Otra vez sobre marxismo

Muchas veces he escrito y, desde luego, se ha escrito sobre marxismo pero nunca parece suficiente para intentar esclarecer sobre los errores de esta tradición de pensamiento y, consecuentemente, sobre los inconvenientes de la política contemporánea influida por esas recetas, las más de las veces sin reconocer la fuente pero imbuidos de la marcada tendencia a recortar el rol de la propiedad privada a través de la llamada “redistribución de ingresos” y afines.

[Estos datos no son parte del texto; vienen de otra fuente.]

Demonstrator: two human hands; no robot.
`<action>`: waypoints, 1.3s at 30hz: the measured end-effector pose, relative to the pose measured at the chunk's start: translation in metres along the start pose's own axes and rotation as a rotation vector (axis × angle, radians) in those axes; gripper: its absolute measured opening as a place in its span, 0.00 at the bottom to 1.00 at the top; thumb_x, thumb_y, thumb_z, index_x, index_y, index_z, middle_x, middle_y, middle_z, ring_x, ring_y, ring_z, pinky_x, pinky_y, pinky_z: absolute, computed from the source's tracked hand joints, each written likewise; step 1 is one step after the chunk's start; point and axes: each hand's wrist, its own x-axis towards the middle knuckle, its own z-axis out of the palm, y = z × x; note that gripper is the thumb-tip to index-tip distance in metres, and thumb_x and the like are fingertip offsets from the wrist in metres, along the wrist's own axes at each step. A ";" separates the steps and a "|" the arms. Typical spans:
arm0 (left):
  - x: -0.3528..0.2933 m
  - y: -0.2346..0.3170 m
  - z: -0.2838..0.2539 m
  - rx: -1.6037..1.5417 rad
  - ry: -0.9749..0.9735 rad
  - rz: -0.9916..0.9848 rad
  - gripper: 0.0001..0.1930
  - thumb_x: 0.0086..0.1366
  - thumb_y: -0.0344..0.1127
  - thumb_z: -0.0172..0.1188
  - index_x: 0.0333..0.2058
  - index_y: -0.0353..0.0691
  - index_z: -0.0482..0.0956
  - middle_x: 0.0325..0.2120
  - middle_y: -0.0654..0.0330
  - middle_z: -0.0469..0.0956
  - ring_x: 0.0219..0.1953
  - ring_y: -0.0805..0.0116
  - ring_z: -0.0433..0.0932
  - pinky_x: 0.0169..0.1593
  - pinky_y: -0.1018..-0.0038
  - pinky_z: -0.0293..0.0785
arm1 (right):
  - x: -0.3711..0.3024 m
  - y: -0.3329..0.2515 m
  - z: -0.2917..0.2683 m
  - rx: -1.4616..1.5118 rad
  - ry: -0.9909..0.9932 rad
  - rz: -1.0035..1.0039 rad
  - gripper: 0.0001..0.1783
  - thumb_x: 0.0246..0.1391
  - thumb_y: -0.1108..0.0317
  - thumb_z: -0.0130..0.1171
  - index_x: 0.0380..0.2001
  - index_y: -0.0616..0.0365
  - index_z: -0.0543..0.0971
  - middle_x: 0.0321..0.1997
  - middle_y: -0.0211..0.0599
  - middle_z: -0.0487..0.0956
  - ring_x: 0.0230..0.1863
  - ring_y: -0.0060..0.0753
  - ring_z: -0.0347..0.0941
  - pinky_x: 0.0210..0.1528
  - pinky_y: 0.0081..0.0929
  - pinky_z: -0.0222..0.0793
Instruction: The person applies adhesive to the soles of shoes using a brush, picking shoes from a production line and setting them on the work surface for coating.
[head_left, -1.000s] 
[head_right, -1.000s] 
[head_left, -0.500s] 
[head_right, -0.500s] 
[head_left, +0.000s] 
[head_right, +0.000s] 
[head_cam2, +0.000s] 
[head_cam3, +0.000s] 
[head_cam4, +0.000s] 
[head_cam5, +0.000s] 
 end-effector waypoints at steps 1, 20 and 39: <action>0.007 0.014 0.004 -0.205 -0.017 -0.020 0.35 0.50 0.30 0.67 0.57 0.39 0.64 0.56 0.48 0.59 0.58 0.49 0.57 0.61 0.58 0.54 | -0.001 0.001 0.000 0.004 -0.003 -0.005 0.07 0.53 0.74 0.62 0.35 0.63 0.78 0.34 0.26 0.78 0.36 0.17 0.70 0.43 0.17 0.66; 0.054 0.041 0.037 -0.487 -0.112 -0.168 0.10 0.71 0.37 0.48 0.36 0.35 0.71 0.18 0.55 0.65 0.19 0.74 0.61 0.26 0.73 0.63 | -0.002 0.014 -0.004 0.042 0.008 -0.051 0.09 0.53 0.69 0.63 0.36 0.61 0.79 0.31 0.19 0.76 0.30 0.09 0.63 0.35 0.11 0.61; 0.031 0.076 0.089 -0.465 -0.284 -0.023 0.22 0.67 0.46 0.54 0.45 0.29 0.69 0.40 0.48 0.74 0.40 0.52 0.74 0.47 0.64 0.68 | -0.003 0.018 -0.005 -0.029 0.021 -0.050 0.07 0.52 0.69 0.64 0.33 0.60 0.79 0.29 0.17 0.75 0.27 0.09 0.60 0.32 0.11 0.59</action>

En el Manifiesto Comunista de 1848, se sostiene que “la burguesía es incapaz de gobernar” porque “la existencia de la burguesía es incompatible con la sociedad” ya que “se apropia de los productos del trabajo. La burguesía engendra, por sí misma, a sus propios enterradores. Su destrucción es tan inevitable como el triunfo del proletariado” (secciones 31 y 32 del segundo capítulo).

Y más adelante Marx y Engels escriben que “pueden sin duda los comunistas resumir toda su teoría en esta sola expresión: abolición de la propiedad privada” (sección 36 del capítulo tercero), para concluir en la necesidad de que el proletariado se ubique en el vértice político : “los proletarios se servirán de su supremacía política para arrebatar poco a poco a la burguesía toda clase de capital para centralizar todos los instrumentos de producción en manos del Estado, es decir, en las del proletariado organizado como clase gobernante” (sección 52 del mismo capítulo, el cual concluye con la necesidad de la revolución en la sección 54).